The situation in the Middle East is heating up again, which could support the US dollar in the coming weeks. I do not expect a rally in the dollar comparable to the one seen between January and March, but it is difficult to deny that the US currency performs better during periods of geopolitical uncertainty than either the euro or the pound. Therefore, even if the dollar does not post substantial gains, significant appreciation of the euro and pound also appears unlikely.
In my view, the broader trend remains bullish despite the pair's sharp declines this year. At present, the ceasefire in the Middle East exists only formally. The Strait of Hormuz remains effectively blocked, the nuclear issue remains unresolved, and any signs of progress in negotiations are based largely on statements from Donald Trump. Iran presents a very different assessment of the situation. Conditions continue to shift between improvement and deterioration. At the moment, the market is leaning toward the possibility of renewed conflict.
The current chart structure is as follows. Bullish imbalance 18 generated a price reaction, but bearish imbalance 19 ultimately produced a sell signal. Following that signal, another bearish setup emerged within imbalance 20. Geopolitical developments support further downside in the pair, and technical analysis points in the same direction. Until at least one bearish pattern is invalidated or a bullish pattern emerges, I would not expect meaningful gains in the pound.
The economic calendar on Thursday was largely uneventful. At least, the market paid little attention to the US Producer Price Index report, while even EUR/USD traders largely ignored the ECB's interest rate hike.
The broader fundamental backdrop still leads me to expect US dollar weakness over the long term. Even the conflict between Iran and the United States changes little in that regard. Geopolitical tensions have temporarily reminded investors of the dollar's safe-haven status, but the overall environment for the US currency remains less than favorable. If the US economy gains momentum in 2026, the Federal Reserve resumes its monetary tightening cycle, and the conflict between the United States and Iran becomes a prolonged confrontation, then the dollar could indeed target the 1.3100–1.3000 level. However, in my opinion, the long-term outlook for the US dollar could not have changed because of a single positive Nonfarm Payrolls report, and the Federal Reserve has not yet signaled readiness to tighten policy further.
Economic Calendar for the United States and the United Kingdom:
The economic calendar for June 12 contains only one event, which I do not consider particularly significant. Therefore, the impact of the economic backdrop on market sentiment on Friday is likely to be minimal.

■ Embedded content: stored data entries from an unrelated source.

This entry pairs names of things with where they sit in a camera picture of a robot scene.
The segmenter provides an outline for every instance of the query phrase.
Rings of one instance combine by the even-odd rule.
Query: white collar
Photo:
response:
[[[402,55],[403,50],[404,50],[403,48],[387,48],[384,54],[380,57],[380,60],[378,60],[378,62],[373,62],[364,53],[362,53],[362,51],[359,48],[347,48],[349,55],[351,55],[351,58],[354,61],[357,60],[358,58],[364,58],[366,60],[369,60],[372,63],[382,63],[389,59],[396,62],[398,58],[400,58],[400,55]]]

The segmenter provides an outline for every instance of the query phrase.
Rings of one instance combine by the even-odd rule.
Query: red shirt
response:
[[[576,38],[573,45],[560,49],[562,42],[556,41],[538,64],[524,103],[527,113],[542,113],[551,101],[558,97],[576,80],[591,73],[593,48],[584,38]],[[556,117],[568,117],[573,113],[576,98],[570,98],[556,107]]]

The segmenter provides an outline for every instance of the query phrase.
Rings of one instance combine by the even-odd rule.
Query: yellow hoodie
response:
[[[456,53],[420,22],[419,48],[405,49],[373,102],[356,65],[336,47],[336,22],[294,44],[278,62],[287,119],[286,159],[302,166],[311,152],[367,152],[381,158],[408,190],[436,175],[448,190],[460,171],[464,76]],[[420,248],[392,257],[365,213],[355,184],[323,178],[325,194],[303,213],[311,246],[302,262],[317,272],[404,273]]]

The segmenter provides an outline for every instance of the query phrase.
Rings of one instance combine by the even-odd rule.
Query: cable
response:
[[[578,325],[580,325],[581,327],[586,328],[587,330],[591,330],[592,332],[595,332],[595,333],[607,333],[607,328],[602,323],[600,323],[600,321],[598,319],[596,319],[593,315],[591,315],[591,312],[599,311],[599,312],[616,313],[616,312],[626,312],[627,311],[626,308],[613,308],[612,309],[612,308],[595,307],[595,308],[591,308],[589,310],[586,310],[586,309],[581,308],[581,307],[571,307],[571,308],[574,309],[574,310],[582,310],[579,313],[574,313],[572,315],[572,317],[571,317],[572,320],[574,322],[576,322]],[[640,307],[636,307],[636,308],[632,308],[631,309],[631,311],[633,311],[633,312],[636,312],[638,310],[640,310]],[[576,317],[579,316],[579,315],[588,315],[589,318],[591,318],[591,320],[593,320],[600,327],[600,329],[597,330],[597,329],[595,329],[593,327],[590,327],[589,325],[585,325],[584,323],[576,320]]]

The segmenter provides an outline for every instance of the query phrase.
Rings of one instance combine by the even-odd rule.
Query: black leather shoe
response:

GBP/USD Forecast and Trading Advice:
The long-term outlook for the pound remains bullish, but the most recent signals are bearish. Therefore, in the near term, provided geopolitical developments do not interfere, bears may continue pushing toward the March 31 low at 1.3158. Liquidity may be taken from recent swing points, after which bulls could regain control if geopolitical conditions become more favorable. At present, it is difficult to imagine a quick resolution to the conflict between Iran and the United States, which leaves the pound with limited upward potential.